Only one sailor from the 5,000-strong ship is now in hospital, down from the peak of nine earlier in the outbreak on the nuclear-powered carrier.
“The number of recovered Theodore Roosevelt sailors previously reported has been reset. Cases now are not counted as recovered until the sailor has had two successive negative tests,” the Navy update read.
With testing completed, the Navy has stopped providing daily updates on the number of sailors ashore and on the ship. It has not indicated the process of reembarking the ship.
The 955 cases on the carrier make up almost half of the Navy’s current total of 2,105 cases, which includes both military and civilian personnel.
The first and only COVID-19 death of a member of the military on active duty was a 41-year-old chief petty officer on the Theodore Roosevelt, who died on April 13 in a hospital in Guam.
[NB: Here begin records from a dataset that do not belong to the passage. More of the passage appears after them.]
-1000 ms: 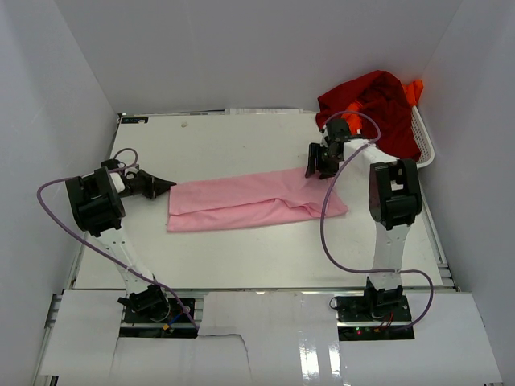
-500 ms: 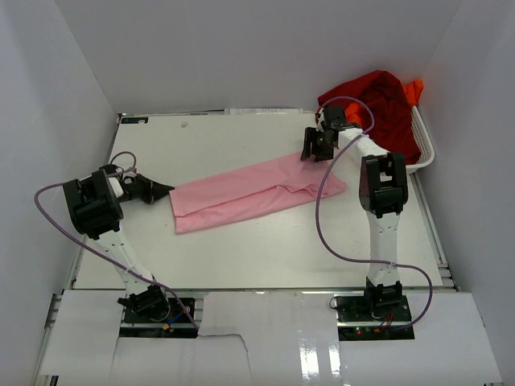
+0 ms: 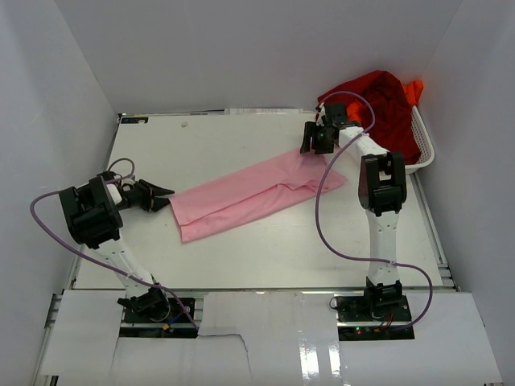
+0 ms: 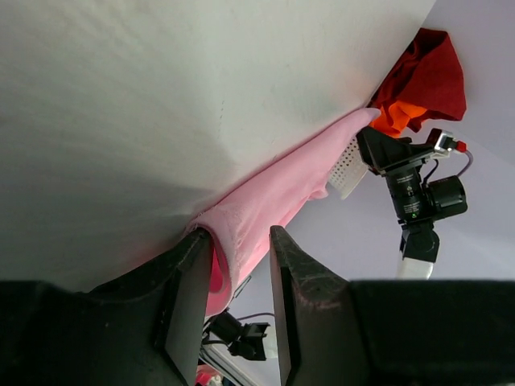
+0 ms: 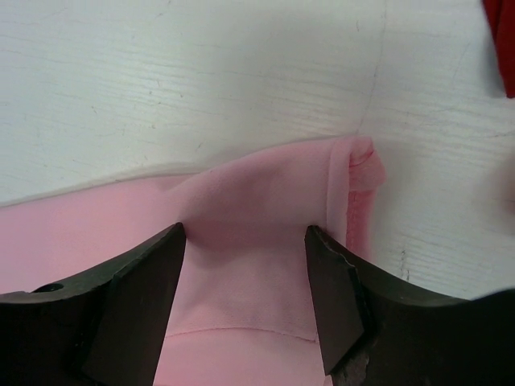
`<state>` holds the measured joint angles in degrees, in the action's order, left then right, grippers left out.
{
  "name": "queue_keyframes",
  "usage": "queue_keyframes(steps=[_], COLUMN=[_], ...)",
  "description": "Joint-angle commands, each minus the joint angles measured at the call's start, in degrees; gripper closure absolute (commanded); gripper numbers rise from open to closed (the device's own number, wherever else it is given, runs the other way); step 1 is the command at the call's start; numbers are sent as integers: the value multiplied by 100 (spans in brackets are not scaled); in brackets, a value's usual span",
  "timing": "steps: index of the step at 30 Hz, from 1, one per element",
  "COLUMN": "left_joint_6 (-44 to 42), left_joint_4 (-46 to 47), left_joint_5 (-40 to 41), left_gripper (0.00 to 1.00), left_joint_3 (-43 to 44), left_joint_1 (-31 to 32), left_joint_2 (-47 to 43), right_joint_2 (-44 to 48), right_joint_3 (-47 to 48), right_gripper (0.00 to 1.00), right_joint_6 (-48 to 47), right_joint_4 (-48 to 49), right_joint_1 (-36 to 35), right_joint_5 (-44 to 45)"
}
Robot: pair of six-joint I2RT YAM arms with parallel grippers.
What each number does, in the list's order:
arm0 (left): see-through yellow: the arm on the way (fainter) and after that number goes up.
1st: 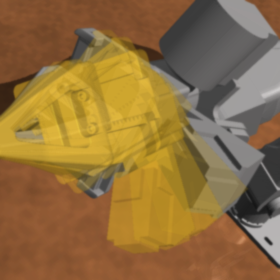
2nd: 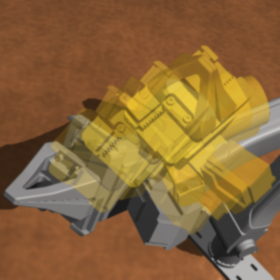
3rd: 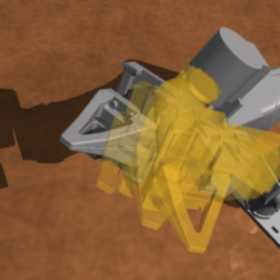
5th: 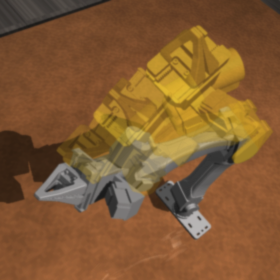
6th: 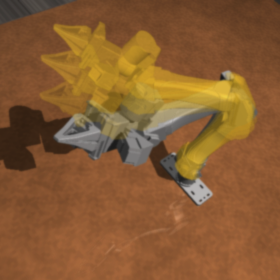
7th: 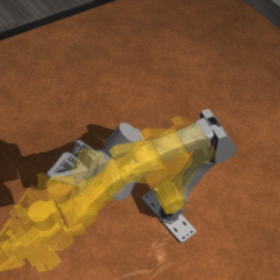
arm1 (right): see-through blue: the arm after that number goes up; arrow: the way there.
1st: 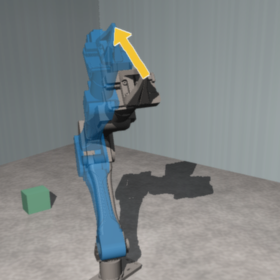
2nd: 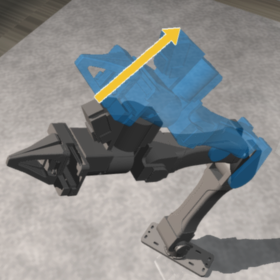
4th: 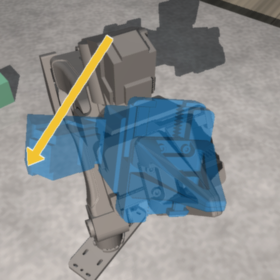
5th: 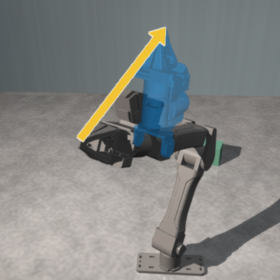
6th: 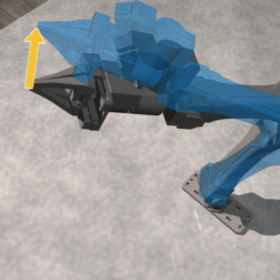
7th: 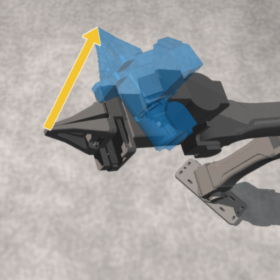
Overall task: Fold and stack the t-shirts
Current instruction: Fold the other side of the tshirt into a rectangle
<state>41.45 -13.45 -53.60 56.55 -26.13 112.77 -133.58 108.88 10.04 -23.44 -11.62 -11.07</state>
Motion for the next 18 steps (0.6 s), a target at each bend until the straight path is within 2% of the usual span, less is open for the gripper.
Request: queue_keyframes(steps=[1,7,10,18], left_joint_6=[-111,-269,-427,-1033], left_joint_4=[-227,-640,-1000,-1783], left_joint_5=[254,473,736,1975], left_gripper=[55,54,54,52], left_joint_3=[-180,-163,30,567], left_joint_1=[-33,-33,-33,222], left_joint_2=[-448,-1098,-1765,-3031], right_joint_2=[315,911,1332,2485], right_joint_3=[28,-349,-648,-1631], right_gripper=[32,32,31,31], right_joint_6=[-108,-117,-152,-696], right_joint_4=[454,971,1131,860], right_joint_1=[45,37,19,-288], right_joint_5=[-185,-440,-571,-510])
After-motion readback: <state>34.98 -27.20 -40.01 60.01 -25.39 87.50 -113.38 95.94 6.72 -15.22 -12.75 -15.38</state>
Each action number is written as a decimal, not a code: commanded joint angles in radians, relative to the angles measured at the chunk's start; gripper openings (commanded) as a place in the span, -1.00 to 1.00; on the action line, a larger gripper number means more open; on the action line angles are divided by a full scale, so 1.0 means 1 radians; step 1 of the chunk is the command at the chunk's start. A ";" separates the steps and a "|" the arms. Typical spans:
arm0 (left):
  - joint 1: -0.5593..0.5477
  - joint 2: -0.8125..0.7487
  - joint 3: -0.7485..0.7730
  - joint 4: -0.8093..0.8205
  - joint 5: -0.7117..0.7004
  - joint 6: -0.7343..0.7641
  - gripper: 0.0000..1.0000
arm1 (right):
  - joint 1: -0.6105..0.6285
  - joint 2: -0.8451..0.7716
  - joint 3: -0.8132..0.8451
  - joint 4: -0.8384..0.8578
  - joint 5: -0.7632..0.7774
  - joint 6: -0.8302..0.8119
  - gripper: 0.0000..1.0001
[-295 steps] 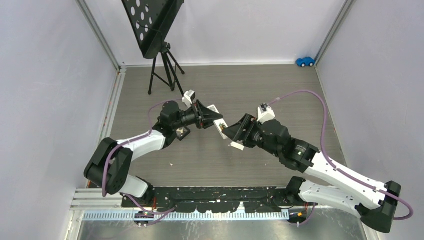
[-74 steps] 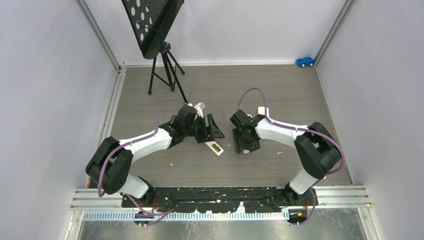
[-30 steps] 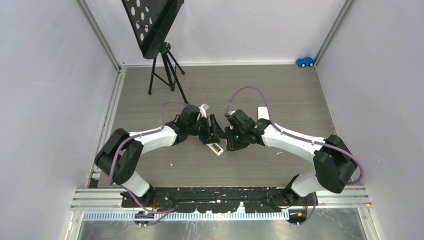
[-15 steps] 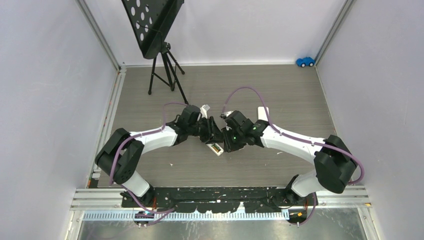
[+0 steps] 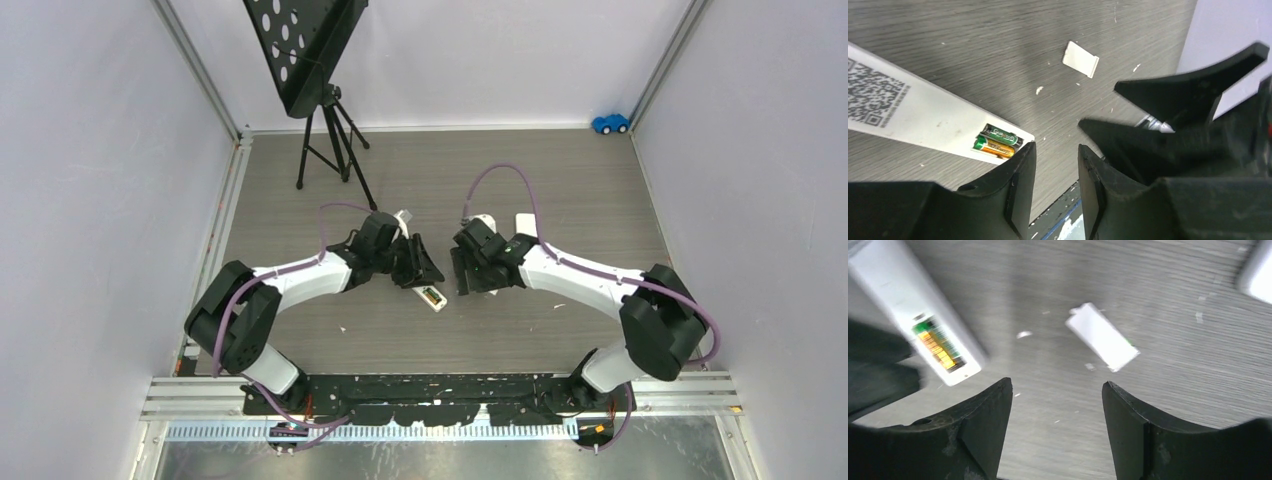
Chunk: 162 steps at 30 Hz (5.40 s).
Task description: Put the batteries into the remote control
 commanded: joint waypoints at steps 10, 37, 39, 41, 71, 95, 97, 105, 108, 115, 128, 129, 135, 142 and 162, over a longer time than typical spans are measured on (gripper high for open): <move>0.011 -0.076 0.008 -0.060 -0.050 0.059 -0.16 | -0.169 0.173 0.074 -0.046 -0.015 -0.116 0.47; 0.029 -0.074 -0.012 -0.031 -0.011 0.040 -0.15 | -0.184 0.235 0.071 -0.082 -0.222 -0.134 0.25; 0.031 -0.072 -0.013 -0.030 -0.008 0.038 -0.15 | -0.168 0.248 0.088 -0.115 -0.161 -0.119 0.25; 0.033 -0.072 -0.015 -0.031 -0.008 0.038 -0.14 | -0.154 0.270 0.112 -0.158 -0.108 -0.103 0.25; 0.041 -0.066 -0.018 -0.005 0.013 0.027 -0.15 | -0.144 0.282 0.094 -0.189 -0.168 -0.010 -0.09; 0.045 -0.075 -0.028 0.095 0.087 -0.020 0.07 | -0.139 -0.001 -0.006 0.031 -0.313 -0.044 -0.47; 0.047 -0.077 -0.031 0.111 0.100 -0.030 0.14 | -0.126 -0.044 -0.026 0.071 -0.361 -0.055 -0.48; 0.047 -0.096 -0.037 0.154 0.128 -0.058 0.22 | -0.038 -0.107 -0.013 0.131 -0.426 -0.084 -0.47; 0.049 -0.109 -0.038 0.132 0.113 -0.058 0.16 | -0.019 -0.093 0.005 0.130 -0.416 -0.084 -0.47; 0.049 -0.114 -0.046 0.092 0.109 -0.051 -0.30 | -0.013 -0.081 0.021 0.151 -0.413 -0.074 -0.47; 0.051 -0.123 -0.031 0.037 0.118 -0.042 -1.00 | -0.012 -0.117 0.044 0.149 -0.326 -0.118 0.16; 0.054 -0.128 -0.023 0.001 0.112 -0.041 -1.00 | -0.011 -0.136 0.040 0.149 -0.316 -0.127 0.24; 0.106 -0.129 0.092 -0.321 0.087 -0.102 -1.00 | 0.060 -0.247 -0.005 0.192 -0.220 -0.217 0.38; 0.153 -0.181 0.168 -0.566 0.111 -0.248 -1.00 | 0.247 -0.363 -0.128 0.449 -0.132 -0.491 0.34; 0.153 -0.306 0.183 -0.770 0.160 -0.382 -1.00 | 0.395 -0.288 -0.269 0.841 0.002 -0.857 -0.27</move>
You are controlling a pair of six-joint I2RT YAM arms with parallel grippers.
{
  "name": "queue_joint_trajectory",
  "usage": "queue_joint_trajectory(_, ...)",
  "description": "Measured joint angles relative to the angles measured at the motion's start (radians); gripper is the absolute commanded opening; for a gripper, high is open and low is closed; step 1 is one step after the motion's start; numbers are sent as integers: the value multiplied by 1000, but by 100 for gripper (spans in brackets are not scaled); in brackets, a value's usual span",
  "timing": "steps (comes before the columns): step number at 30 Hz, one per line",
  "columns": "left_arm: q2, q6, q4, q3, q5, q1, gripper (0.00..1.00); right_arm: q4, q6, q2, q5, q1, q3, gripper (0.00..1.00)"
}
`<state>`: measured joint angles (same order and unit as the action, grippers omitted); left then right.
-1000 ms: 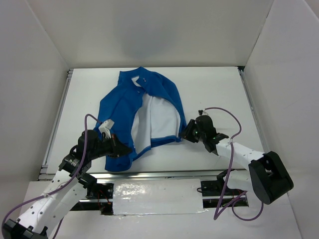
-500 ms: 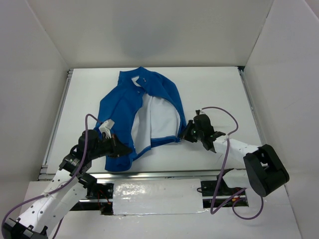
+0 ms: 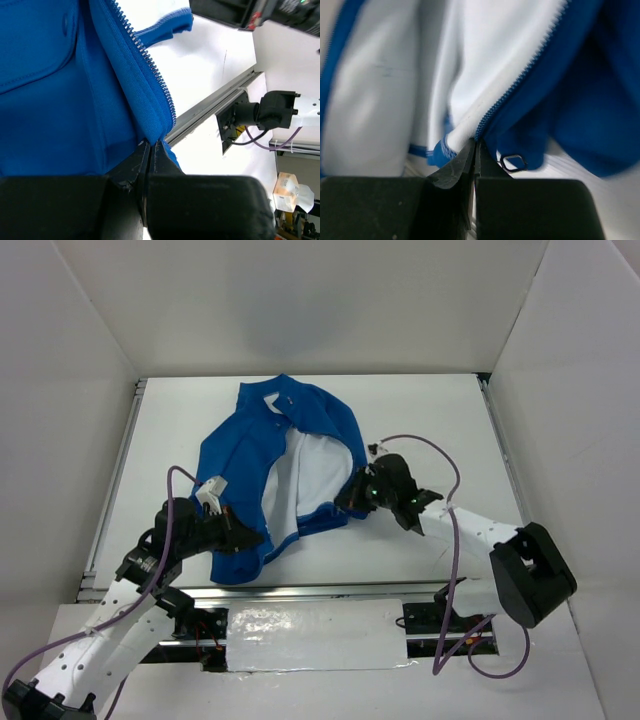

The carrier is still sidelined in Guam where it has remained in port for the last month as the crew was systematically evacuated and tested as the ship was cleaned.
Until last week, the carrier was the only one of some 90 deployed U.S. Navy ships to report an outbreak at sea. On April 24, however, the USS Kidd, a much smaller destroyer, headed back to port from deployment in the Caribbean after officials announced an outbreak.
“As of today, 45 percent of USS Kidd (DDG 100) crewmembers have been tested for COVID-19, with 47 total positive results,” said an April 27 Navy statement. “Two sailors have been medically evacuated to the United States. Fifteen sailors have been transferred to USS Makin Island (LHD 8) for monitoring due to persistent symptoms. None are in the ICU or on ventilators.”
According to the statement, all sailors on the ship are wearing PPE and N95 masks.
The Navy had learned lessons from other COVID-19 outbreaks, said chief Pentagon spokesperson Jonathan Rath Hoffman during a briefing with reporters on April 24.
“Within 24 hours of the first person who was symptomatic on the ship, they had a medical team on that ship doing detailed analysis and contact tracing and testing of members of the crew,” he said.
Small numbers of sailors assigned to 26 ships that are all currently in port—not deployed— have tested positive for the virus.
The Pentagon is prioritizing making sure crews are virus-free when they head out on deployment, which means concentrating testing and quarantine in the time window just before deployment.
The carrier USS Nimitz set sail for training yesterday—but only after a 27 quarantine period and testing all of the crew.
“Dealing with the challenges of the COVID pandemic has been difficult,” said Capt. Max Clark, commanding officer. “I give the crew all the credit. From the beginning, they have done all that I and Navy leadership have asked them to do—face coverings, social distancing, continuous ship sanitization, testing, and periods of quarantine; all executed with precision and professionalism.”
The Nimitz will pick up the baton from the Harry S. Truman, which has remained at sea despite coming to the end of its deployment, to ensure two U.S. aircraft carriers were at sea, COVID-19-free.
Military leaders continue to emphasize that U.S. military readiness is high, despite the pandemic, warning adversaries not to test them.